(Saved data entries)
::::::

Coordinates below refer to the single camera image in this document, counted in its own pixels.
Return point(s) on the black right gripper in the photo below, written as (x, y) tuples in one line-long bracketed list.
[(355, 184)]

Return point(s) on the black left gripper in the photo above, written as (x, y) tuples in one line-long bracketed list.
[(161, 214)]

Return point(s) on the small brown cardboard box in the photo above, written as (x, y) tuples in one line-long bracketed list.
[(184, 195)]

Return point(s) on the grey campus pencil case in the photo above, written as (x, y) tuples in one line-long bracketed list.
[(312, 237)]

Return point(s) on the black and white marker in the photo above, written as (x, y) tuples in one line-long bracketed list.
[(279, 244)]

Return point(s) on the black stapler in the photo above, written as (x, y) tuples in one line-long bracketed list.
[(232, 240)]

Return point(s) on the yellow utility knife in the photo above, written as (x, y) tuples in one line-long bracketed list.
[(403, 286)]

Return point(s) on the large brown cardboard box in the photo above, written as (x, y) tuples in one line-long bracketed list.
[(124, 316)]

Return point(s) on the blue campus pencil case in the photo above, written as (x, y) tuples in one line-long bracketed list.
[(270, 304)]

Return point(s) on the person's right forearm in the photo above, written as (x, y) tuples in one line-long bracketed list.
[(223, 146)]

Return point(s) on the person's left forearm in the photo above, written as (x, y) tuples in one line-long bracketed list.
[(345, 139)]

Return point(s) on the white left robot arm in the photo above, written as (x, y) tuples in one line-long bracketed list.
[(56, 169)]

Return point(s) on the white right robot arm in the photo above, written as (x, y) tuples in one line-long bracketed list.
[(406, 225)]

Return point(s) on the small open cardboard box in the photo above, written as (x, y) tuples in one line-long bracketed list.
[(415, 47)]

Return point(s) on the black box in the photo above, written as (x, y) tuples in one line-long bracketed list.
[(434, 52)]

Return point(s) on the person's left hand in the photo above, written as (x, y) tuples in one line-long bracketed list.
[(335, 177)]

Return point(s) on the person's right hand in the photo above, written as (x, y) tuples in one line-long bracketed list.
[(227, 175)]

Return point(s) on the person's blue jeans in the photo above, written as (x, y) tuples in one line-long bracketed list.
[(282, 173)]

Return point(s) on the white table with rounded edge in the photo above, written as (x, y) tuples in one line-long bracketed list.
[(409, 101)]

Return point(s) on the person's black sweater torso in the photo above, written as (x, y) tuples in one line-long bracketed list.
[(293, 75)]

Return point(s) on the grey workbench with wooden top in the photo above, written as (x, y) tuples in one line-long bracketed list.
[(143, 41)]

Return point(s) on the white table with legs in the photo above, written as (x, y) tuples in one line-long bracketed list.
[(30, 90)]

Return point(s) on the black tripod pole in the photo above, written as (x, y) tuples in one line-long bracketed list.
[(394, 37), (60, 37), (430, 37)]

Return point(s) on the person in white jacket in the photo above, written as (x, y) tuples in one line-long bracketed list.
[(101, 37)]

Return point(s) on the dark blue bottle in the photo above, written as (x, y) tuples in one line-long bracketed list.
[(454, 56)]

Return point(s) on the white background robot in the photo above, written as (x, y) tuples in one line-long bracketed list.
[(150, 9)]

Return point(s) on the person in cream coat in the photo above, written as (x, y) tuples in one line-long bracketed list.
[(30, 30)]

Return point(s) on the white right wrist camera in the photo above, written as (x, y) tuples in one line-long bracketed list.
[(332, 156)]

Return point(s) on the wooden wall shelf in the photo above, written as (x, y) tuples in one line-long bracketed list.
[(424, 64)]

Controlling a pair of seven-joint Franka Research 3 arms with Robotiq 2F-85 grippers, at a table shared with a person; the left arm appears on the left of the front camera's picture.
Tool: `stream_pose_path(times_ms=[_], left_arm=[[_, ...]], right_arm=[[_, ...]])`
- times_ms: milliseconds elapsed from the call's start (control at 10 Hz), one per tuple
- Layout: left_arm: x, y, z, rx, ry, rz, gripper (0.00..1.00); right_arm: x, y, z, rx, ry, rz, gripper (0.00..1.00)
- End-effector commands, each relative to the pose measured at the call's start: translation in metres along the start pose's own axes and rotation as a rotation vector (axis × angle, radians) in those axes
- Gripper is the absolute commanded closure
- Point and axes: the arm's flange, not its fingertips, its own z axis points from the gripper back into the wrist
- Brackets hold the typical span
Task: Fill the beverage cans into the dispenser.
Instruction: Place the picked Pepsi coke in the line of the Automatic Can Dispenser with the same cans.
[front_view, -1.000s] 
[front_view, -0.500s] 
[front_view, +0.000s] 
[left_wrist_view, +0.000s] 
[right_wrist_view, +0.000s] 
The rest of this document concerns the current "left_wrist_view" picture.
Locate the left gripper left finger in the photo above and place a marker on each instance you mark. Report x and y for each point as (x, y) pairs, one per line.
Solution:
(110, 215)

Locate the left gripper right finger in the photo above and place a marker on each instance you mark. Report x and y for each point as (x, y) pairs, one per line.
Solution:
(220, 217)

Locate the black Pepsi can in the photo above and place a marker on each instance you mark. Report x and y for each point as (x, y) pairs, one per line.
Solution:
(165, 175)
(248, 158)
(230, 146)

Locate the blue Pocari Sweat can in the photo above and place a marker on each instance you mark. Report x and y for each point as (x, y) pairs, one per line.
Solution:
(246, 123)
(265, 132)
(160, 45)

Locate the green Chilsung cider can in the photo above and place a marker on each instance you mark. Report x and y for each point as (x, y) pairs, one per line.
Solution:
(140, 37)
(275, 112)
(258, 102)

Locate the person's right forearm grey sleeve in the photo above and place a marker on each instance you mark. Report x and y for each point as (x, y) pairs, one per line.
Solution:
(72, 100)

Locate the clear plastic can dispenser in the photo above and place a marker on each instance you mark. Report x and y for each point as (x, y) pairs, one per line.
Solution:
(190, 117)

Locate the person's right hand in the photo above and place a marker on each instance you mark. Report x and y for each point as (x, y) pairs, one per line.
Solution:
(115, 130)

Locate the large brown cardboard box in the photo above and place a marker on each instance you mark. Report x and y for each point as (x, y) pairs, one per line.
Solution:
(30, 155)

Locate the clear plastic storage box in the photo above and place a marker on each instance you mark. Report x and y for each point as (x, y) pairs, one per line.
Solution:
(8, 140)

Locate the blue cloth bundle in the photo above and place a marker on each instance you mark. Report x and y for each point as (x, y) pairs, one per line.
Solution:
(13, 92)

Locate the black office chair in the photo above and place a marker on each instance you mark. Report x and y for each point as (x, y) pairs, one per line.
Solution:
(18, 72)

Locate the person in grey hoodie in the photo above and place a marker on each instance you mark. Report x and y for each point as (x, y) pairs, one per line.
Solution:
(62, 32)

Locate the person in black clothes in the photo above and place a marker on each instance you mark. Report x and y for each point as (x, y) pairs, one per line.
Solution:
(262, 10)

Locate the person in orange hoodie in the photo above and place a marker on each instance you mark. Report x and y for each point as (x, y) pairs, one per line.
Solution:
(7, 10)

::::::

Task statement: Would you please reproduce the entries above word for word?

The completed task:
Coordinates below refer to the single camera image in this document, counted in its own pixels.
Return point(s) on the black right gripper in the photo below, written as (x, y) tuples in one line-long bracketed list.
[(355, 184)]

Return point(s) on the black left gripper in the photo above, written as (x, y) tuples in one line-long bracketed list.
[(161, 214)]

Return point(s) on the small brown cardboard box in the photo above, written as (x, y) tuples in one line-long bracketed list.
[(184, 195)]

Return point(s) on the grey campus pencil case in the photo above, written as (x, y) tuples in one line-long bracketed list.
[(312, 237)]

Return point(s) on the black and white marker in the photo above, written as (x, y) tuples in one line-long bracketed list.
[(279, 244)]

Return point(s) on the black stapler in the photo above, written as (x, y) tuples in one line-long bracketed list.
[(232, 240)]

Return point(s) on the yellow utility knife in the photo above, written as (x, y) tuples in one line-long bracketed list.
[(403, 286)]

Return point(s) on the large brown cardboard box in the photo above, written as (x, y) tuples in one line-long bracketed list.
[(124, 316)]

Return point(s) on the blue campus pencil case in the photo above, written as (x, y) tuples in one line-long bracketed list.
[(270, 304)]

Return point(s) on the person's right forearm in the photo above, written as (x, y) tuples in one line-long bracketed list.
[(223, 146)]

Return point(s) on the person's left forearm in the photo above, written as (x, y) tuples in one line-long bracketed list.
[(345, 139)]

Return point(s) on the white left robot arm in the photo above, written as (x, y) tuples in one line-long bracketed list.
[(56, 169)]

Return point(s) on the white right robot arm in the photo above, written as (x, y) tuples in one line-long bracketed list.
[(406, 225)]

Return point(s) on the small open cardboard box in the photo above, written as (x, y) tuples in one line-long bracketed list.
[(415, 47)]

Return point(s) on the black box in the photo above, written as (x, y) tuples in one line-long bracketed list.
[(434, 52)]

Return point(s) on the person's left hand in the photo above, written as (x, y) tuples in one line-long bracketed list.
[(335, 177)]

Return point(s) on the person's right hand in the photo above, written as (x, y) tuples in one line-long bracketed list.
[(227, 175)]

Return point(s) on the person's blue jeans in the photo above, written as (x, y) tuples in one line-long bracketed list.
[(282, 173)]

Return point(s) on the white table with rounded edge in the photo above, written as (x, y) tuples in one line-long bracketed list.
[(409, 101)]

Return point(s) on the person's black sweater torso in the photo above, written as (x, y) tuples in one line-long bracketed list.
[(293, 75)]

Return point(s) on the grey workbench with wooden top in the photo above, written as (x, y) tuples in one line-long bracketed list.
[(143, 41)]

Return point(s) on the white table with legs in the photo above, written as (x, y) tuples in one line-long bracketed list.
[(30, 90)]

Return point(s) on the black tripod pole in the photo above, written as (x, y) tuples in one line-long bracketed list.
[(394, 37), (60, 37), (430, 37)]

Return point(s) on the person in white jacket in the photo above, written as (x, y) tuples in one line-long bracketed list.
[(101, 37)]

Return point(s) on the dark blue bottle in the photo above, written as (x, y) tuples in one line-long bracketed list.
[(454, 56)]

Return point(s) on the white background robot in the photo above, written as (x, y) tuples in one line-long bracketed list.
[(150, 9)]

Return point(s) on the person in cream coat in the photo above, written as (x, y) tuples in one line-long bracketed list.
[(30, 30)]

Return point(s) on the white right wrist camera in the photo above, written as (x, y) tuples in one line-long bracketed list.
[(332, 156)]

Return point(s) on the wooden wall shelf in the photo above, written as (x, y) tuples in one line-long bracketed list.
[(424, 64)]

Controlling a pair of seven-joint Franka Research 3 arms with Robotiq 2F-85 grippers, at a table shared with a person; the left arm appears on the left of the front camera's picture.
Tool: `stream_pose_path(times_ms=[_], left_arm=[[_, ...]], right_arm=[[_, ...]])`
- times_ms: milliseconds elapsed from the call's start (control at 10 Hz), one per tuple
- Layout: left_arm: x, y, z, rx, ry, rz, gripper (0.00..1.00); right_arm: x, y, z, rx, ry, rz, gripper (0.00..1.00)
- End-effector commands, each relative to the pose measured at the call's start: translation in metres along the start pose's own axes and rotation as a rotation vector (axis × angle, radians) in those axes
- Gripper is the absolute commanded closure
- Point and axes: the arm's flange, not its fingertips, its own z axis points from the gripper back into the wrist
- Brackets hold the typical span
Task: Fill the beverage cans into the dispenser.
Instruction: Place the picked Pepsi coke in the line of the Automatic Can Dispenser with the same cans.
[front_view, -1.000s] 
[front_view, -0.500s] 
[front_view, +0.000s] 
[left_wrist_view, +0.000s] 
[right_wrist_view, +0.000s] 
The rest of this document concerns the current "left_wrist_view" picture.
Locate the left gripper left finger in the photo above and place a marker on each instance you mark. Report x and y for each point as (x, y) pairs, one per line.
Solution:
(110, 215)

Locate the left gripper right finger in the photo above and place a marker on each instance you mark. Report x and y for each point as (x, y) pairs, one per line.
Solution:
(220, 217)

Locate the black Pepsi can in the photo above and place a marker on each instance you mark. Report x and y for each point as (x, y) pairs, one per line.
Solution:
(165, 175)
(248, 158)
(230, 146)

Locate the blue Pocari Sweat can in the photo above and place a marker on each instance you mark. Report x and y for each point as (x, y) pairs, one per line.
Solution:
(246, 123)
(265, 132)
(160, 45)

Locate the green Chilsung cider can in the photo above and place a marker on each instance you mark. Report x and y for each point as (x, y) pairs, one per line.
Solution:
(140, 37)
(275, 112)
(258, 102)

Locate the person's right forearm grey sleeve in the photo above and place a marker on each instance you mark. Report x and y for each point as (x, y) pairs, one per line.
Solution:
(72, 100)

Locate the clear plastic can dispenser in the photo above and place a marker on each instance you mark. Report x and y for each point as (x, y) pairs, one per line.
Solution:
(190, 117)

Locate the person's right hand in the photo above and place a marker on each instance you mark. Report x and y for each point as (x, y) pairs, one per line.
Solution:
(115, 130)

Locate the large brown cardboard box in the photo above and place a marker on each instance you mark. Report x and y for each point as (x, y) pairs, one per line.
Solution:
(30, 155)

Locate the clear plastic storage box in the photo above and place a marker on each instance you mark. Report x and y for each point as (x, y) pairs, one per line.
Solution:
(8, 140)

Locate the blue cloth bundle in the photo above and place a marker on each instance you mark. Report x and y for each point as (x, y) pairs, one per line.
Solution:
(13, 92)

Locate the black office chair in the photo above and place a marker on each instance you mark. Report x and y for each point as (x, y) pairs, one per line.
Solution:
(18, 72)

Locate the person in grey hoodie in the photo above and place a marker on each instance you mark. Report x and y for each point as (x, y) pairs, one per line.
Solution:
(62, 32)

Locate the person in black clothes in the photo above and place a marker on each instance you mark. Report x and y for each point as (x, y) pairs, one per line.
Solution:
(262, 10)

Locate the person in orange hoodie in the photo above and place a marker on each instance you mark. Report x and y for each point as (x, y) pairs, one per line.
Solution:
(7, 10)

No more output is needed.